RAF-1 promotes survival of thyroid cancer cells harboring RET/PTC1 rearrangement independently of ERK activation

• The role of RAF-1 in thyroid cancer cell survival depends on the genetic background.
• Thyroid cancer cells with RET/PTC1 bypass RAF-1 or BRAF for ERK activation.
• RAF-1 might constitute a good molecular target in thyroid cancers with RET/PTC1.

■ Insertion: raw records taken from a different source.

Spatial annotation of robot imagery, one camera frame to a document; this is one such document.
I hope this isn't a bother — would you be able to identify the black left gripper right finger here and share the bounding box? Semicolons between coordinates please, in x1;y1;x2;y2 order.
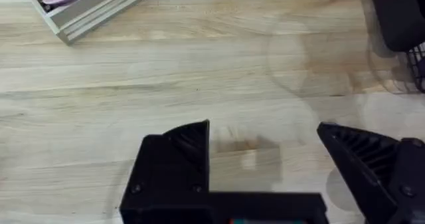
316;121;425;224

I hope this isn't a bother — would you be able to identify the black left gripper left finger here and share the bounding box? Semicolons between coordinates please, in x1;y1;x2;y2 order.
118;118;214;224

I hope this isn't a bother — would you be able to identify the grey box with pink disc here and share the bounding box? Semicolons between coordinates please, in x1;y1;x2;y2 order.
19;0;147;46

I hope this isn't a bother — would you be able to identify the black wire dish rack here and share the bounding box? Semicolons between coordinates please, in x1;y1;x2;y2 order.
405;41;425;94

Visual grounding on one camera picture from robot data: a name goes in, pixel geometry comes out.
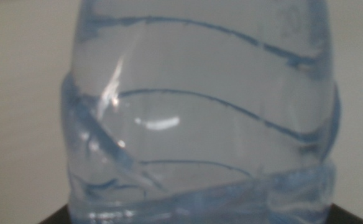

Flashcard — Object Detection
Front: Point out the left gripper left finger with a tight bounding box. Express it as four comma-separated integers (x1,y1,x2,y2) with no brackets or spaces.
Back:
38,203,73,224

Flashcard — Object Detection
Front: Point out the clear water bottle blue cap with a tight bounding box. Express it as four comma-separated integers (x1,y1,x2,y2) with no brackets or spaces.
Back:
60,0,342,224

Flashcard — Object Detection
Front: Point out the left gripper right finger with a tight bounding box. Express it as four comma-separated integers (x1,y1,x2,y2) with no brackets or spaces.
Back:
328,203,363,224

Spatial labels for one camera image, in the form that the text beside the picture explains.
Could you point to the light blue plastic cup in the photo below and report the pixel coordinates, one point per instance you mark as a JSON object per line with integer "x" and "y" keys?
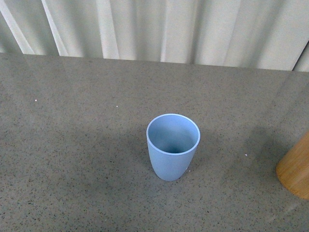
{"x": 172, "y": 141}

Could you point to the round bamboo chopstick holder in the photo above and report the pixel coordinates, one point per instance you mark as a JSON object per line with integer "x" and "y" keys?
{"x": 293, "y": 169}

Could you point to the white pleated curtain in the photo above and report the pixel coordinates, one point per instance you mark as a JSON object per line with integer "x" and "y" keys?
{"x": 265, "y": 34}

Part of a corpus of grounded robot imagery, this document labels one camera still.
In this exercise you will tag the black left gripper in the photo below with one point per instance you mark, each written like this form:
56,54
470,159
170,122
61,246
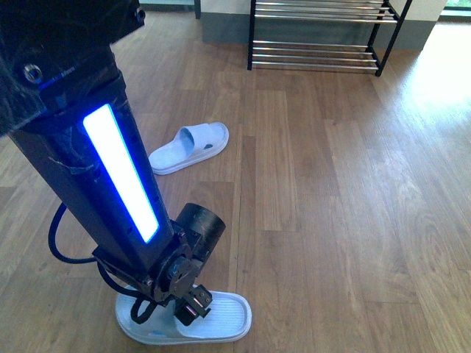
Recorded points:
191,301

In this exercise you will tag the light blue slipper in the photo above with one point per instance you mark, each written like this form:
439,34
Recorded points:
191,145
229,319

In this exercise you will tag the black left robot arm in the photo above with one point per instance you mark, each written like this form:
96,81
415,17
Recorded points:
64,105

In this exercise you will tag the black metal shoe rack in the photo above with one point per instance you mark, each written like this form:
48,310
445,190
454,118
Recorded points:
339,36

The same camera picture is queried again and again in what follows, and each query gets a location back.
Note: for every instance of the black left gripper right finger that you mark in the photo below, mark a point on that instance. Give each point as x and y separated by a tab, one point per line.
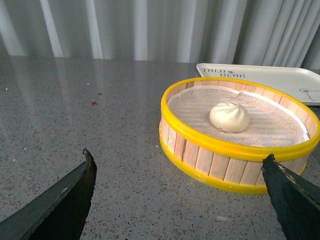
295	200

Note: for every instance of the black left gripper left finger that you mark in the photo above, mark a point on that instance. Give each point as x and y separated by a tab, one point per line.
60	212

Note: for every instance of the white steamed bun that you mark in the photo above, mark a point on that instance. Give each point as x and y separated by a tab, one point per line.
230	117

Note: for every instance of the cream bear print tray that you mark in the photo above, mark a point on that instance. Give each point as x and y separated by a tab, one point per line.
302	84

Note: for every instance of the white mesh steamer liner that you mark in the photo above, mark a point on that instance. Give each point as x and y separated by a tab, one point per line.
271	125

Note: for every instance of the yellow rimmed wooden steamer basket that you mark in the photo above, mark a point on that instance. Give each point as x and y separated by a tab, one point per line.
229	166

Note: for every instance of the grey pleated curtain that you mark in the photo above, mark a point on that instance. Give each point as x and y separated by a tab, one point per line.
282	33

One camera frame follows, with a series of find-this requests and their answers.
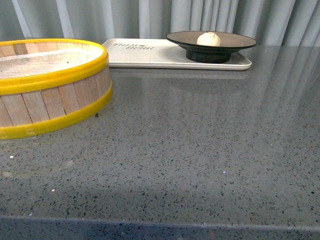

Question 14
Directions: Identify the white steamed bun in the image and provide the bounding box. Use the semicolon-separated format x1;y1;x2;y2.
196;31;221;47

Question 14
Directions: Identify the tan plate with black rim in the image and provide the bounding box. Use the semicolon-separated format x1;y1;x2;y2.
166;31;257;64

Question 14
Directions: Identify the grey pleated curtain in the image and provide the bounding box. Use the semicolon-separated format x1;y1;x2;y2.
0;0;320;47

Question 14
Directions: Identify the yellow rimmed bamboo steamer basket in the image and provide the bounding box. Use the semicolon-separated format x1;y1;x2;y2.
0;38;112;140

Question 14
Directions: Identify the cream rectangular serving tray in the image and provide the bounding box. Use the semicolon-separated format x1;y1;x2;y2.
103;38;252;71

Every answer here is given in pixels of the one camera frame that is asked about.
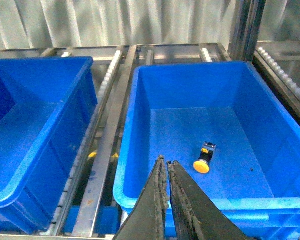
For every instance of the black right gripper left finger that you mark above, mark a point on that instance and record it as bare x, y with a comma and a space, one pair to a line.
147, 221

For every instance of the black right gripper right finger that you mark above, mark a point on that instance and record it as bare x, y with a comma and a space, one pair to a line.
195, 216

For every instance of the yellow mushroom push button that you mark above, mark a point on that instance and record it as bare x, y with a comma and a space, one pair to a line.
202, 164

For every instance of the blue target bin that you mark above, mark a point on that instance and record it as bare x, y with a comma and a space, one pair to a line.
254, 176

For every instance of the blue source bin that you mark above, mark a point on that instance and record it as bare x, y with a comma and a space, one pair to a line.
46, 107

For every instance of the metal rack divider rail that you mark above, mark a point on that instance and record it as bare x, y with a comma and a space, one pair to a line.
92, 198

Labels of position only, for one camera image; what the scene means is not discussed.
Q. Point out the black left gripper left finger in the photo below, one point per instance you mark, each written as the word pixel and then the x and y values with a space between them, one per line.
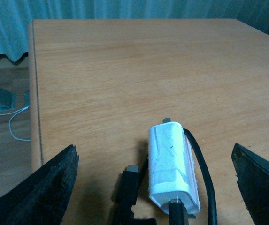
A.
pixel 43 197

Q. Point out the white power charger block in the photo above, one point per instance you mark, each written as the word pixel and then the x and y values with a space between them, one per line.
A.
pixel 171 167

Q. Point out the wooden nightstand cabinet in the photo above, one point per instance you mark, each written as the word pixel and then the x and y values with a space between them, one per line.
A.
pixel 101 84

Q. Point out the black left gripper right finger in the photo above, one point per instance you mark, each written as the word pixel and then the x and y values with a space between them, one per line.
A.
pixel 253 182

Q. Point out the grey floor socket box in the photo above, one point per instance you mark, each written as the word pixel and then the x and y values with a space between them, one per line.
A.
pixel 4 99

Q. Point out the light green curtain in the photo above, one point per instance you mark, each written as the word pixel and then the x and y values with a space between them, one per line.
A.
pixel 15 15

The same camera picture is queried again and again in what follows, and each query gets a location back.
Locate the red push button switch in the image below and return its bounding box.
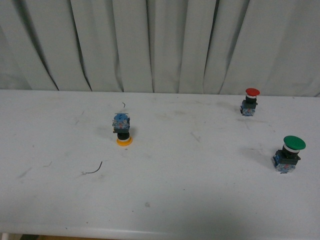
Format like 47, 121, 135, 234
240, 88, 260, 117

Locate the long curved wire scrap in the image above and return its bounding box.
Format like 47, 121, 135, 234
81, 161, 103, 175

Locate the yellow push button switch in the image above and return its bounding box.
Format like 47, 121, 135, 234
112, 113, 133, 147

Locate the green push button switch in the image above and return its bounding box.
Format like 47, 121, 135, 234
272, 135, 306, 173

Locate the white pleated curtain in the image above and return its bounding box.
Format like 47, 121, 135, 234
0, 0, 320, 97

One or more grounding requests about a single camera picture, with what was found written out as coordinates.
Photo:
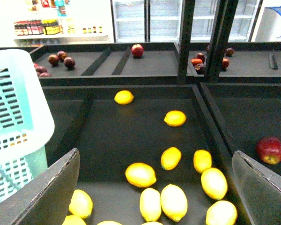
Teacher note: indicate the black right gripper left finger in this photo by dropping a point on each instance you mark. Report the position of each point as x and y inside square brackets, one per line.
[44, 200]

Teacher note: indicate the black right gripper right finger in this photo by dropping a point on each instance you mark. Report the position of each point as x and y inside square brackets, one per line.
[260, 189]

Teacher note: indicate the light blue plastic basket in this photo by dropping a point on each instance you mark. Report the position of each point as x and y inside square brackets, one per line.
[26, 123]

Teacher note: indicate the yellow lemon bottom left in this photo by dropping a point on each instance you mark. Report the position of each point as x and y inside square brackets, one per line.
[81, 204]

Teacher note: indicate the yellow lemon bottom right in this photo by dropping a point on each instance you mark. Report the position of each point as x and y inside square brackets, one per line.
[221, 213]

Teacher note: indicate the yellow lemon right edge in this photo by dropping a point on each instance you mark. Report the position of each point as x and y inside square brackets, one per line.
[214, 183]

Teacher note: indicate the yellow lemon centre right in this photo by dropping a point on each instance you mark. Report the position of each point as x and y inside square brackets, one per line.
[202, 160]

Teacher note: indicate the large yellow lemon bottom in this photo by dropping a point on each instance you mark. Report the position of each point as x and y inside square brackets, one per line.
[174, 202]

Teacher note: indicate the large yellow lemon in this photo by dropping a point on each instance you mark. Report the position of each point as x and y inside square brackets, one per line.
[174, 202]
[140, 175]

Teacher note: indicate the large yellow lemon left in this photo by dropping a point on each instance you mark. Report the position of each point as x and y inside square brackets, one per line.
[140, 175]

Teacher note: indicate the yellow lemon bottom middle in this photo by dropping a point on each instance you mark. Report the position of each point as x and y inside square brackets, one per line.
[150, 205]

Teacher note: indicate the black lemon tray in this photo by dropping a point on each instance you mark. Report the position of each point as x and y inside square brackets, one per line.
[110, 137]

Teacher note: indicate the yellow lemon upper right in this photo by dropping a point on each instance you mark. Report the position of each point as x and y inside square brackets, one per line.
[175, 118]

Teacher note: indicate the yellow lemon far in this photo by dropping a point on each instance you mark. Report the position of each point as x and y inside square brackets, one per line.
[124, 97]

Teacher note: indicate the red apple right tray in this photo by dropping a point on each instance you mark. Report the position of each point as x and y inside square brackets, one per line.
[268, 150]

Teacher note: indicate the red apple tray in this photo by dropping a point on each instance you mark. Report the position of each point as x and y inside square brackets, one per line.
[268, 150]
[137, 50]

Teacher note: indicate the white chest freezer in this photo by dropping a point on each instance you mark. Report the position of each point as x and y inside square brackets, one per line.
[269, 29]

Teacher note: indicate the shelf of bottles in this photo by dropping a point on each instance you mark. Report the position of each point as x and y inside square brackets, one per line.
[70, 21]

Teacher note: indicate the red apple back tray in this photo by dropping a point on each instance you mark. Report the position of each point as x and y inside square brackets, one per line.
[137, 50]

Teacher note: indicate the glass door cabinet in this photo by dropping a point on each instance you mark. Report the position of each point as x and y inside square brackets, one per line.
[160, 20]

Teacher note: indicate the black metal shelf post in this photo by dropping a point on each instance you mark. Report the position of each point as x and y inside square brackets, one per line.
[185, 39]

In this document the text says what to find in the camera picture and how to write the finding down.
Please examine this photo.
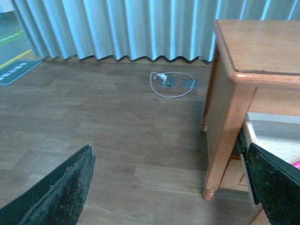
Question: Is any open metal floor socket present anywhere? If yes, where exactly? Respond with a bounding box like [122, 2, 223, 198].
[159, 75, 176, 88]

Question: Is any pink marker with white caps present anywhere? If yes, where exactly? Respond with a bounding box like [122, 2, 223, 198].
[292, 161, 300, 169]

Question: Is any wooden drawer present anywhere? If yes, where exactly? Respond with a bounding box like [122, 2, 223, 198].
[238, 112, 300, 225]
[219, 158, 248, 192]

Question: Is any wooden nightstand cabinet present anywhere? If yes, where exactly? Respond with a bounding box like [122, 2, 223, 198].
[201, 19, 300, 201]

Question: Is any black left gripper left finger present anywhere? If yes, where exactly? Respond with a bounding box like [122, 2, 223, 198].
[0, 145, 96, 225]

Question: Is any closed metal floor socket cover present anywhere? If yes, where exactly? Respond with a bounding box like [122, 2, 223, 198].
[180, 79, 199, 89]

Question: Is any green floor sign mat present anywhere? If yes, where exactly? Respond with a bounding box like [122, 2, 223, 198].
[0, 60, 42, 86]

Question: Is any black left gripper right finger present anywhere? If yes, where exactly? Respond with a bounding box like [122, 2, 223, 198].
[247, 143, 300, 225]

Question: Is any white charging cable on floor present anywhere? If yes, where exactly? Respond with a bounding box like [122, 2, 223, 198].
[150, 71, 195, 98]

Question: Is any pale blue pleated curtain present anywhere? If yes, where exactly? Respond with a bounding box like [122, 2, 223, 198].
[12, 0, 300, 61]

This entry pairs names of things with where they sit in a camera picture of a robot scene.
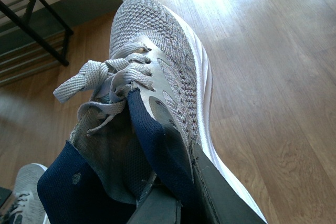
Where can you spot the grey knit sneaker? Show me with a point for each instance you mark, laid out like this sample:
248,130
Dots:
149,100
26,206

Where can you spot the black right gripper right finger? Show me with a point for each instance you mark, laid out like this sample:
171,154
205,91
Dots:
218,201

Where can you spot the black metal shoe rack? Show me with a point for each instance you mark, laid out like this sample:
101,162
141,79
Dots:
34,38

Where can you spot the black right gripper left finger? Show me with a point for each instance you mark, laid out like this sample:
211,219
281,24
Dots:
157,205

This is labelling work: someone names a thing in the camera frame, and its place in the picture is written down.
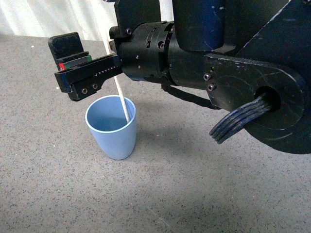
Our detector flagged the blue plastic cup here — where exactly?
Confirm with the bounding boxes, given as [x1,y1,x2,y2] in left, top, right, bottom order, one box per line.
[85,95,137,160]

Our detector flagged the white chopstick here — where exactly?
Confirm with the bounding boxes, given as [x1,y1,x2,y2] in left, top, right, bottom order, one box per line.
[101,0,131,124]

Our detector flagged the grey curtain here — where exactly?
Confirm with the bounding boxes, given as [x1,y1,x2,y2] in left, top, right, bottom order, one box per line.
[0,0,175,42]

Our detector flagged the black cable bundle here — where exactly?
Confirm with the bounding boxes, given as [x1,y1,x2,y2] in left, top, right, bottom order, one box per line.
[209,94,275,145]

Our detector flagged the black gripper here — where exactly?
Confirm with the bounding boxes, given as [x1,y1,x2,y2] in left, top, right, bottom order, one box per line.
[48,0,175,101]

Thyroid cancer (TC) is frequently associated with BRAF or RAS oncogenic mutations and RET/PTC rearrangements, with aberrant RAF-MEK-ERK and/or PI3K pathway activation. BRAF underlies ERK activation in most TC cells, but not in TPC-1 cells with RET/PTC1 rearrangement. Here, we show that depletion of RAF-1, a RAF family member with a poorly defined role in TC, decreases proliferation and increases apoptosis in TPC-1 cells and, less significantly, in cells harboring a BRAFV600E or HRASG13R mutations, but without affecting ERK activation. We further demonstrate that constitutive activation of ERKs in TPC-1 cells is not caused by mutations in 50 oncogenes and tumor suppressors prone to activate the ERK pathway, or affected by inhibition of BRAF, MEK1/2 or PI3K. Our data indicate that RAF-1 is important for the survival of TPC-1 cells independently of the classical MEK1/2-ERK activation, offering new perspectives on RET/PTC signaling and for the therapy of thyroid cancers.